Delivering that transformation on air was wTVision's responsibility, as part of the production setup overseen by Global Football Production, the HBS-NVP joint venture responsible for LALIGA's broadcast production. The team implemented a complete new graphics project in R³ Engine and FootballCG, adapting LALIGA's current graphics ecosystem into a coherent retro visual package without compromising the production quality the competition demands.
The foundation of the work was an earlier version of the competition's graphics line, which wTVision revived, recolored, and aligned with the current LALIGA visual style. Rather than rebuilding from scratch, the team preserved the original structure and visual language of those graphics while layering in the color palette and formatting conventions that define how LALIGA looks on air today.

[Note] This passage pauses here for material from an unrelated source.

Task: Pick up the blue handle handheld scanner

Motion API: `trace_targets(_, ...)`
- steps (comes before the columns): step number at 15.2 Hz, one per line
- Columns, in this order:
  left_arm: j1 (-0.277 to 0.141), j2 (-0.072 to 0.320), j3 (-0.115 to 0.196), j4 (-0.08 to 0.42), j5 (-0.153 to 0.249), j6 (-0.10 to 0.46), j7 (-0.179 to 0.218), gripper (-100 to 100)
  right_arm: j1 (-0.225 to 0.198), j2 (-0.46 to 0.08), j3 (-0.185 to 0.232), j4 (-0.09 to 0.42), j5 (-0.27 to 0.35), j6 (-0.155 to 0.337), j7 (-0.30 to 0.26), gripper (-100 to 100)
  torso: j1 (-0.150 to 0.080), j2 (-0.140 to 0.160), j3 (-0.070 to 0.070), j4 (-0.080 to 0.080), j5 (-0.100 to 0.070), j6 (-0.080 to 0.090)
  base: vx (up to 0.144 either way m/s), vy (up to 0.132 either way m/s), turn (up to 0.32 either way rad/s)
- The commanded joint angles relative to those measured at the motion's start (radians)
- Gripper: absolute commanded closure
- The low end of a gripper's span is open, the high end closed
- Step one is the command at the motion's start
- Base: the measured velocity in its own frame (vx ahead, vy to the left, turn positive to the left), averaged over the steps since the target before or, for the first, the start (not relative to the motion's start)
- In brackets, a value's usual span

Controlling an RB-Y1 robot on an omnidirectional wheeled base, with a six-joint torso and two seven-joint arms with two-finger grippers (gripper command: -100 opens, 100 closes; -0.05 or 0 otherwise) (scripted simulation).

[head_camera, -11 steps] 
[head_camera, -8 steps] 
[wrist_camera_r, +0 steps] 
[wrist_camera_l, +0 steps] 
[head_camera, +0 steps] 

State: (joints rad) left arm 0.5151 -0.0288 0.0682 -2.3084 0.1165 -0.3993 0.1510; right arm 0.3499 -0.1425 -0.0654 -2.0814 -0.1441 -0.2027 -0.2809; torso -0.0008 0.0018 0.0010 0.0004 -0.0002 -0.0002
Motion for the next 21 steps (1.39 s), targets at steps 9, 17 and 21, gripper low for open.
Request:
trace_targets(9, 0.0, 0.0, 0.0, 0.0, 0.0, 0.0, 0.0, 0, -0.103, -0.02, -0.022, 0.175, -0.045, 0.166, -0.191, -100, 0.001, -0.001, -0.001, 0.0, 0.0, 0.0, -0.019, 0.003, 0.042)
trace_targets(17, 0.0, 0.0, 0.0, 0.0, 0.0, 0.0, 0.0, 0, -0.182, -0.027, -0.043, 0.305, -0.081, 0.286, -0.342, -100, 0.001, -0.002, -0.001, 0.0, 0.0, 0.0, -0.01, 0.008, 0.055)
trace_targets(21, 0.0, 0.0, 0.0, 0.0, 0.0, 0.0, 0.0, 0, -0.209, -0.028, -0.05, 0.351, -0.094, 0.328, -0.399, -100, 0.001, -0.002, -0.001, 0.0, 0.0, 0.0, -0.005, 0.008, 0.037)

Sponsor logos were replaced with the retro versions provided by the client, completing the visual transformation across every on-screen placement.
On the 2D side, wTVision implemented the full overlay graphics package. The AR layer required a more considered approach: any AR graphic on air must carry a sponsored overlay on top of it, which the team adapted to fit the retro identity. AR usage was then selectively restricted to the elements that would sit coherently alongside the retro aesthetic, ensuring visual consistency across the full broadcast. A new wipe and copy were also created specifically for the occasion.
Beyond the broadcast itself, the footage produced by wTVision served as LALIGAS's official teaser for the initiative, published across the competition's social media channels in the days leading up to the matchday.
What this project illustrates is precisely where wTVision's value sits in live production: the ability to take a high-performing graphics infrastructure and transform it around a different creative brief, without losing the operational precision the competition demands. A broadcast that moves audiences requires more than a compelling visual concept. It requires the control to execute it — live, at scale, without compromise.